Pharmacocinétique Après le prélèvement les échantillons seront centrifugés (3000 tr min-1 à 4°C pendant 10 min) et le plasma sera congelé à - 20°C en 2 aliquots (1 mL de volume) et sera livré au Laboratoire de Pharmacocinétique et pharmacogénétique de l'hôpital universitaire Amedeo di Savoia de Turin, ASLTO2, Turin, Italie.

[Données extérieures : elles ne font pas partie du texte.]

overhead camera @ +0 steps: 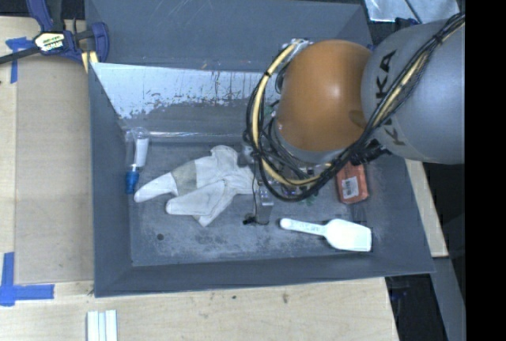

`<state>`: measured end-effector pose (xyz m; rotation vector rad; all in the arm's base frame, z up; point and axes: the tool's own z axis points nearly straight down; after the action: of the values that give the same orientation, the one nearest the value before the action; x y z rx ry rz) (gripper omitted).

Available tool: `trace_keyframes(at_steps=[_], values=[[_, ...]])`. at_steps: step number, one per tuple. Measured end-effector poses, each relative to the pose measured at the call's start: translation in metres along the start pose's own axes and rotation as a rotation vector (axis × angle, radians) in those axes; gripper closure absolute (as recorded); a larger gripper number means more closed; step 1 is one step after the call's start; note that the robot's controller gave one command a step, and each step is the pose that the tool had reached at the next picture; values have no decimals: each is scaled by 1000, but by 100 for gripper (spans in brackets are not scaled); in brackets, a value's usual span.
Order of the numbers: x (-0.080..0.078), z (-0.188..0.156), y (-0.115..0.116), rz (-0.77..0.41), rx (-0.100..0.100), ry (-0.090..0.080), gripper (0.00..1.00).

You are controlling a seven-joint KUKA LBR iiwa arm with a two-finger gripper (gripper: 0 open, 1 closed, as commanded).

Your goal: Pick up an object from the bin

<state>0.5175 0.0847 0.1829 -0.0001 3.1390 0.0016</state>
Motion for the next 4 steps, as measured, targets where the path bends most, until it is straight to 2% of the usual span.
trace_keyframes(at_steps=[1, 2, 3, 4], values=[[-11, 44, -3, -5, -1, -8, 0], [-18, 94, -7, -5, 0, -1, 0], [-18, 105, -1, -120, 1, -3, 100], [-18, 105, -1, -120, 1, -2, 100]])
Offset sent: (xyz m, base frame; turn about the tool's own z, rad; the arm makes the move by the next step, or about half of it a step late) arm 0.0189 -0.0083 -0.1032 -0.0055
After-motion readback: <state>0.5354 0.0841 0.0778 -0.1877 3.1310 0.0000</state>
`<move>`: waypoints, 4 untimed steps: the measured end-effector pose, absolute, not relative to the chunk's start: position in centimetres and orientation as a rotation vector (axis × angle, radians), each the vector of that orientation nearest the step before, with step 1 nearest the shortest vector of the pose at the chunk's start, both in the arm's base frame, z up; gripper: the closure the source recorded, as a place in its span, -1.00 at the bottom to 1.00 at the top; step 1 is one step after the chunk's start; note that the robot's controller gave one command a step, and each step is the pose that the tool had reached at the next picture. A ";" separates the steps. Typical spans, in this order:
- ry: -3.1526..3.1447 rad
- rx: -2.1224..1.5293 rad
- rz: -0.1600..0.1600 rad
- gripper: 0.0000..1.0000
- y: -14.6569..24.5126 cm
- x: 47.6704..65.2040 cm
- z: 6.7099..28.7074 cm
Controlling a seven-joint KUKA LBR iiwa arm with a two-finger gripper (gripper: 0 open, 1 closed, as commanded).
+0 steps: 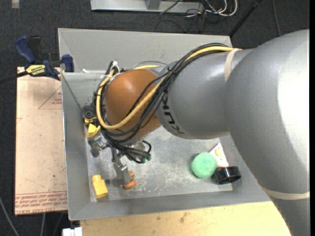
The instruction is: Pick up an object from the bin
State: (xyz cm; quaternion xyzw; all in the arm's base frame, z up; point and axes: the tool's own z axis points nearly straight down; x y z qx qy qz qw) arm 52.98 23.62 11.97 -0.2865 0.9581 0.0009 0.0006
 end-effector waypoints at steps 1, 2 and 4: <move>3.008 -0.900 0.004 -1.00 23.6 53.0 12.1; 2.956 -1.041 0.002 -1.00 23.2 51.0 10.0; 2.772 -1.481 -0.006 -1.00 24.4 49.4 6.9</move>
Offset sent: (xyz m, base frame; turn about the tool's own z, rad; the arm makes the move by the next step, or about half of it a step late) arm -0.0467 -0.0099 -0.0497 -0.2085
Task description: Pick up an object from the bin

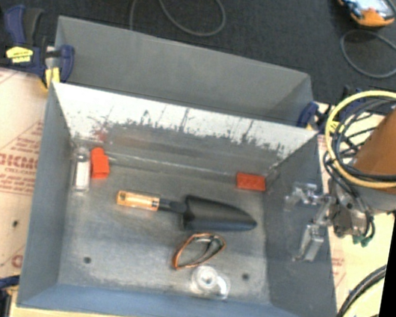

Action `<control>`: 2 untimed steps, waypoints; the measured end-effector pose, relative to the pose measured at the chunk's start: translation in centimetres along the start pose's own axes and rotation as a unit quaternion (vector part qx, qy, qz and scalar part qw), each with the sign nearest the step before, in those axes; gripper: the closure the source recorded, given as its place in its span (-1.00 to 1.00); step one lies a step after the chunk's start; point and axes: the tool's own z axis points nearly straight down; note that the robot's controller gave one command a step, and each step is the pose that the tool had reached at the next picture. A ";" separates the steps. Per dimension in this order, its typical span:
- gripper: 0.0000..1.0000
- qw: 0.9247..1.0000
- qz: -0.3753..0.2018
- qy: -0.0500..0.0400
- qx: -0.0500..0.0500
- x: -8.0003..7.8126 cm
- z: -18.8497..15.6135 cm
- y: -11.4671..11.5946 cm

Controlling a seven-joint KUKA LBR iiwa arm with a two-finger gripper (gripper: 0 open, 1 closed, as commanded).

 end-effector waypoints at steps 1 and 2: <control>-1.00 1.000 -0.002 -0.004 0.001 -0.1 -0.5 0.1; -1.00 1.000 0.009 -0.006 0.001 -1.2 4.8 2.5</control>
Offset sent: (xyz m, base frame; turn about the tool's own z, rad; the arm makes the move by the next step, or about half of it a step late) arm 0.0185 0.0538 -0.1099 0.0382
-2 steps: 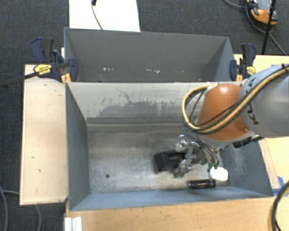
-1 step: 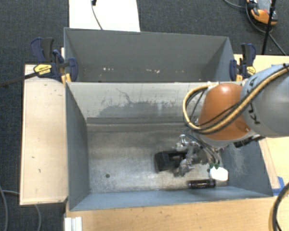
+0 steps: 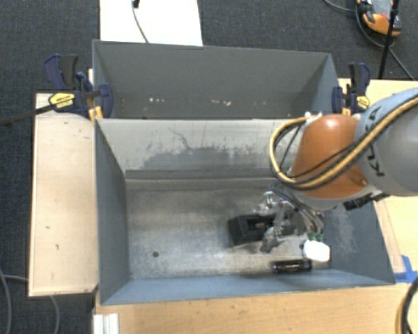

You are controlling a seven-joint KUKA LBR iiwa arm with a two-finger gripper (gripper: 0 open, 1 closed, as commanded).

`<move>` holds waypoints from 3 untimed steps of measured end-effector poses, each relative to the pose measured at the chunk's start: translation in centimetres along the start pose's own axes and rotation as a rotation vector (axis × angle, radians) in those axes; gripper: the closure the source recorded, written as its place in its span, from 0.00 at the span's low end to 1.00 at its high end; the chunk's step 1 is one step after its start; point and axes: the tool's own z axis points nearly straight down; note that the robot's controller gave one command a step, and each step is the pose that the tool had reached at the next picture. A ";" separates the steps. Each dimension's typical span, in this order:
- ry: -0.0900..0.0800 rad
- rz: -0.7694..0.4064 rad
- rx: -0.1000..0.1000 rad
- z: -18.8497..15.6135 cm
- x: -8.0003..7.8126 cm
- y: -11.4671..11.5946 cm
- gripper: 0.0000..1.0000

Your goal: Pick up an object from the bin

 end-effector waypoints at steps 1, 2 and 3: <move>-0.010 -0.001 0.002 -1.7 -0.2 0.0 1.00; -0.014 -0.002 0.002 -2.5 -0.3 0.0 1.00; -0.007 -0.001 0.002 -3.3 -0.1 0.0 1.00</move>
Offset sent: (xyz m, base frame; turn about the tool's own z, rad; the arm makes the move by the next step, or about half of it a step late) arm -0.0001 -0.0001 0.0155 0.0000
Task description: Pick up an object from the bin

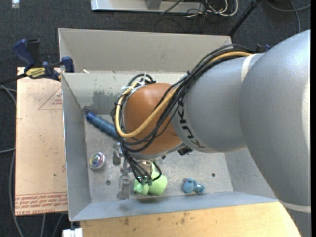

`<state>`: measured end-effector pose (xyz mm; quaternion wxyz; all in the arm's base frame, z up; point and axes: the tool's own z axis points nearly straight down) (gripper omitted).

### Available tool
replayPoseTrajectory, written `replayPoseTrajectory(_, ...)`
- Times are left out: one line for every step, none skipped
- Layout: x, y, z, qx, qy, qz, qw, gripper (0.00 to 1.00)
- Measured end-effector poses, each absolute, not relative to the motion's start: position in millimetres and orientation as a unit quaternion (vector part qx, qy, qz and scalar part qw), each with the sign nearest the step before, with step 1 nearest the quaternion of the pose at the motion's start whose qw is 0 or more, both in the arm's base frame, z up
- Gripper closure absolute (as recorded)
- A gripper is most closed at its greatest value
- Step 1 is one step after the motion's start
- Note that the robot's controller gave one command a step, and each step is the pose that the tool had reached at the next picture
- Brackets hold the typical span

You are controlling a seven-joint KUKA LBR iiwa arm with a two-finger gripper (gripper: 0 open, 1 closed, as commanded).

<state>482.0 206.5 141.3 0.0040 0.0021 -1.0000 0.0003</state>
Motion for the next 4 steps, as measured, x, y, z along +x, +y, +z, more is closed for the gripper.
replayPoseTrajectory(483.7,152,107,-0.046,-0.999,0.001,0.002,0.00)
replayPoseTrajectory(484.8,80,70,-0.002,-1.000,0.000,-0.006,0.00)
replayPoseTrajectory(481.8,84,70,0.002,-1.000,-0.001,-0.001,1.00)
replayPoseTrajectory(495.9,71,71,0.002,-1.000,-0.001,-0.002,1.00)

Les concentrations plasmatiques des quatre médicaments seront mesurées à l'aide de la chromatographie liquide couplée à la spectroscopie de masse en tandem (permettant une sensibilité élevée malgré de petits volumes d'échantillons). Les données de concentration-temps recueillies seront évaluées par une approche non-compartimentale pour caractériser les propriétés pharmacocinétiques à l'état d'équilibre. L'ASC, les niveaux maximum (Cmax) et minimum (Cmin) de médicament et la demi-vie d'élimination plasmatique seront utilisés pour évaluer les propriétés d'induction enzymatique de ces médicaments. L'ADN pharmacogénomique (PG) sera extrait du sang total à l'aide du kit QIamp DNA Mini (Quiagen, Valencia, CA). L'ADN purifié et élué sera directement utilisé pour la réaction de PCR en temps réel (BIORAD, Milano, Italia). L'analyse de discrimination allélique sera effectuée à l'aide des tests TaqMan (Applied Biosystems, Foster City, CA).

Les SNP analysés seront :

ABCB1 3435C>T (rs1045642), OATP1B1 521T>C (rs4149056) et OATP1B1 85-7793T>C (rs4149032), PXR 63396C>T (rs2472677), BsmI G>A (rs1544410).

et NAT2 G>A (rs1799930). Taches de sang séché (DBS) et Taches de plasma séché (DPS) Une méthode de détermination des concentrations plasmatiques sur les DPS sera développée et validée par notre laboratoire. Dans l'étude, les échantillons de sang pour évaluation sur DPS seront obtenus uniquement à partir de sujets de notre institut. Après centrifugation (3000 tours min-1 à 4°C pendant 10 min), 100 μl de plasma seront déposés sur chaque filtre en verre (acheté auprès de Laboratori Biomicron srl, Italie) et utilisés pour l'analyse pharmacocinétique (PK). Le plasma restant servira de contrôle dans l'analyse.

Pour l'analyse pharmacogénétique (PG), des échantillons de sang veineux seront obtenus de tous les sujets et du sang total (50 μl par point) sera déposé sur des cartes d'économie de protéines DBS Whatman 903 (VWR International, Milan, Italie).

Le DBS sera inséré dans un sac en aluminium avec un déshydratant (Foil Bag and Desiccant Packs, acheté auprès de Laboratori Biomicron srl, Italie) puis stocké à température ambiante. Après un maximum de 30 jours, les échantillons seront livrés au Laboratoire de Pharmacocinétique et Pharmacogénétique de l'Hôpital Amedeo di Savoia de l'Université de Turin, ASLTO2, Turin, Italie. Ils seront conservés à - 20°C jusqu'à la réalisation de l'analyse (dans les 3 mois suivant le prélèvement).

Délai de positivité Le délai de positivité sur les cultures d'expectoration au départ, 7 et 14 jours, sera calculé à l'aide du logiciel BD Epicentre intégré au système BACTEC MGIT (Mycobacteria Growth Indication Tube) 960. Le délai par défaut est de 42 jours.